DIRECTIONS FOR THIS TASK: Print, exactly and completely, the data that appears below.

DATA EXCERPT:
────────

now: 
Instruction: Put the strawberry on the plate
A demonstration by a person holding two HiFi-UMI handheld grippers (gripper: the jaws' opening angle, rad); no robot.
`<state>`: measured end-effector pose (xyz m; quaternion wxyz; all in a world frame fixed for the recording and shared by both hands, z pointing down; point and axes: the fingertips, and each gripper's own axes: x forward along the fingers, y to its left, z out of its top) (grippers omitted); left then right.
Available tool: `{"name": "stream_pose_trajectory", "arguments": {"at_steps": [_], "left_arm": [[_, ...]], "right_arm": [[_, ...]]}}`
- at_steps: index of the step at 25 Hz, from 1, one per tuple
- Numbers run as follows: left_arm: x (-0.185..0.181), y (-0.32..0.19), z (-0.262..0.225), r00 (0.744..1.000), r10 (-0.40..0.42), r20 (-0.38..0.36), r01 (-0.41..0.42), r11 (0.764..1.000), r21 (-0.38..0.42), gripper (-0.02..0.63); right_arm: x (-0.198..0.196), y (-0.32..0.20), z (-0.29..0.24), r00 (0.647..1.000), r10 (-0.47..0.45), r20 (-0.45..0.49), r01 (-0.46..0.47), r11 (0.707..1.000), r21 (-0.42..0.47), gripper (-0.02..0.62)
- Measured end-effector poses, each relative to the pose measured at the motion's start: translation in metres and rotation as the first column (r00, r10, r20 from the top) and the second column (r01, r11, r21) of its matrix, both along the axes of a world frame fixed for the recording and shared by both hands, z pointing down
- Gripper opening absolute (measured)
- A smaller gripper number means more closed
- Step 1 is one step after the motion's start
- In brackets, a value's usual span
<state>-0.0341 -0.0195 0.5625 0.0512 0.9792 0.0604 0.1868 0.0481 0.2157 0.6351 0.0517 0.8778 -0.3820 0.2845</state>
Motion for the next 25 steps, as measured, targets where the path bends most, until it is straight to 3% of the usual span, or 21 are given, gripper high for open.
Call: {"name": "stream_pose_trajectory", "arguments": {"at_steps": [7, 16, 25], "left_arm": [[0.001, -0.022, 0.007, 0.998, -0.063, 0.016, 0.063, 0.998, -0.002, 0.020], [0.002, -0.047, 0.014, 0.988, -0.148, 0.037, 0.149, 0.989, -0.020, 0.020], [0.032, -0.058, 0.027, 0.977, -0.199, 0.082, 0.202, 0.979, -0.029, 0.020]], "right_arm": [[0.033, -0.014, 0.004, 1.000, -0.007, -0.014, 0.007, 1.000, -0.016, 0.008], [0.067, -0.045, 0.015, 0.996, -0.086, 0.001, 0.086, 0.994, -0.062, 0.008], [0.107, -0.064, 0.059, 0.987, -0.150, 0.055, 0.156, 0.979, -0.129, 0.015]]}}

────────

RESPONSE TO THIS TASK:
now: 
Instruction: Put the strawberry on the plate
A demonstration by a person holding two HiFi-UMI handheld grippers (gripper: the jaws' opening angle, rad); no robot.
`<state>`: measured end-effector pose (xyz m; quaternion wxyz; all in a world frame fixed for the recording and shared by both hands, z pointing down; point and axes: the fingertips, and each gripper's own axes: x forward along the fingers, y to its left, z out of its top) (grippers omitted); left then right.
Available tool: `{"name": "stream_pose_trajectory", "arguments": {"at_steps": [_], "left_arm": [[_, ...]], "right_arm": [[_, ...]]}}`
- at_steps: index of the step at 25 Hz, from 1, one per tuple
- Numbers run as follows: left_arm: x (-0.185..0.181), y (-0.32..0.19), z (-0.262..0.225), r00 (0.744..1.000), r10 (-0.40..0.42), r20 (-0.38..0.36), r01 (-0.41..0.42), r11 (0.764..1.000), r21 (-0.38..0.42), gripper (-0.02..0.63); right_arm: x (-0.198..0.196), y (-0.32..0.20), z (-0.29..0.24), r00 (0.647..1.000), r10 (-0.47..0.45), r20 (-0.45..0.49), r01 (-0.46..0.47), r11 (0.707..1.000), r21 (-0.42..0.47), gripper (-0.02..0.62)
- Measured end-effector poses, each relative to the pose measured at the motion's start: translation in metres and rotation as the first column (r00, r10, r20 from the top) and the second column (r01, r11, r21) of its matrix, both along the axes of a world frame fixed for the recording and shared by both hands, z pointing down
- Gripper opening absolute (measured)
- A smaller gripper number means more closed
- Step 1 is one step after the motion's start
- In brackets, a value's usual span
<state>-0.0341 -0.0195 0.5625 0.0512 0.9792 0.0604 0.1868 0.0481 0.2157 0.6351 0.0517 0.8778 -0.3820 0.2845</state>
Motion for the next 25 steps, as measured, targets where the path bends most, until it is straight to 3% of the usual span, or 21 are given, gripper high for open.
Call: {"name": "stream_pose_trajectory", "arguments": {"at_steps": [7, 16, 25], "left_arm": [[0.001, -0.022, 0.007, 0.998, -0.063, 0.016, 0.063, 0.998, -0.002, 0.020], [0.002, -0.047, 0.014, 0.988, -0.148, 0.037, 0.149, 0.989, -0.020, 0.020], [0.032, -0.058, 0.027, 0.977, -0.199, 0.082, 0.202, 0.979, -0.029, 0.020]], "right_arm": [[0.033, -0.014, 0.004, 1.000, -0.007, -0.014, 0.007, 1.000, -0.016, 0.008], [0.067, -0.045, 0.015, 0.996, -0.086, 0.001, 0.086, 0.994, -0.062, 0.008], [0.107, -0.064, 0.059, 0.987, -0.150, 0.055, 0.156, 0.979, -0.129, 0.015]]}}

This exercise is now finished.